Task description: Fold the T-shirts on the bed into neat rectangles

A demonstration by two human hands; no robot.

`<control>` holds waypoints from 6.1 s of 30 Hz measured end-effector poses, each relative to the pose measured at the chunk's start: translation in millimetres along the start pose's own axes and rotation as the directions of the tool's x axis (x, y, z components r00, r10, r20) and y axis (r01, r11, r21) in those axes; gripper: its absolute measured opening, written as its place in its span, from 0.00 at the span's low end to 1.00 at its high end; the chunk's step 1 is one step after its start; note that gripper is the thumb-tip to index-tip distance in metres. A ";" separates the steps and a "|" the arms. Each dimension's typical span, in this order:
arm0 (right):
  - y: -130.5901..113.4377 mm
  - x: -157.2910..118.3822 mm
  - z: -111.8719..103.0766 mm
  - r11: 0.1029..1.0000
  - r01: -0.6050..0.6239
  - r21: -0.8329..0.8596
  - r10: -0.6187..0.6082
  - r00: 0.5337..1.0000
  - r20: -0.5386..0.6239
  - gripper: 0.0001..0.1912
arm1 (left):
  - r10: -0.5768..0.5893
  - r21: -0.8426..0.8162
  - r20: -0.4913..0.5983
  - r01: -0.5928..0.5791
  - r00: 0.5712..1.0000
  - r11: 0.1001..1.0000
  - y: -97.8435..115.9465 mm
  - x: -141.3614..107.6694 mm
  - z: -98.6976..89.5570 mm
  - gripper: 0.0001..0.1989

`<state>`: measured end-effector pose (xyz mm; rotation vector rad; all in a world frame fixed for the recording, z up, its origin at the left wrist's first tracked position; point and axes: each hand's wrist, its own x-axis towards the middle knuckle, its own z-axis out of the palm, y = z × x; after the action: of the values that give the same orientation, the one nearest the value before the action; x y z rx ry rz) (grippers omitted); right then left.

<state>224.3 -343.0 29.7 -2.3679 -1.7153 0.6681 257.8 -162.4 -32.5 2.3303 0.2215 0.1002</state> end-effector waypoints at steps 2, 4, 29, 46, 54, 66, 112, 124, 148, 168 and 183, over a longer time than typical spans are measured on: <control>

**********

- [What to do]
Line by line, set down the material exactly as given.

- [Written answer]
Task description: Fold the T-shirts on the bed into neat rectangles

A demonstration by two human hands; no robot.

`<control>` holds waypoints from 6.1 s of 30 Hz measured end-effector poses, each relative to the pose measured at the chunk's start: translation in millimetres along the start pose's own axes and rotation as the directions of the tool's x axis (x, y, z components r00, r10, r20) and y axis (r01, r11, r21) in those axes; gripper: its absolute measured opening, written as its place in its span, from 0.00 at the span's low end to 1.00 at its high end; the chunk's step 1 is one step after its start; note that gripper is the thumb-tip to index-tip distance in metres. A ";" separates the steps and a "|" the arms. Each dimension's typical span, in this order:
arm0 (right):
  - y: -130.5901..113.4377 mm
  - x: -157.2910..118.3822 mm
  - z: -111.8719..103.0766 mm
  - r11: 0.1029..1.0000
  - r01: -0.6050..0.6239
  - r21: -0.8329..0.8596
  - r10: -0.6187..0.6082
  - r00: 0.5337..1.0000
  - r20: -0.5386..0.6239
  - gripper: 0.0001..0.1912
arm1 (left):
  - r10: -0.5768..0.5893
  - r21: -0.8426..0.8162
  - r20: -0.4913..0.5983
  - r01: -0.5928..0.5791
  - r00: 0.5712..1.0000
  - r11: 0.1001..1.0000
  - y: -97.8435..115.9465 mm
  - x: -141.3614..107.6694 mm
  - z: -98.6976..89.5570 mm
  - gripper: 0.0001..0.1989

`<state>`: measured end-effector pose (xyz mm; rotation vector rad; all in a world frame fixed for the recording, z up, its origin at the left wrist's first tracked position; point and axes: each hand's wrist, its own x-axis towards the middle knuckle, its own z-axis out of the palm, y = z × x; after the action: of the values that give the same orientation, the one nearest the value before the action; x y z rx ry rz) (grippers omitted); right then left.

<state>224.3 -343.0 29.7 -2.3679 -1.7153 0.6681 257.8 -162.4 -32.5 2.3303 0.2215 0.1002</state> end-effector waypoints at steps 2, 4, 29, 46, 54, 66, 112, 124, 148, 168 and 183, over a longer time than typical spans are measured on: <control>

Nothing further is required of this output.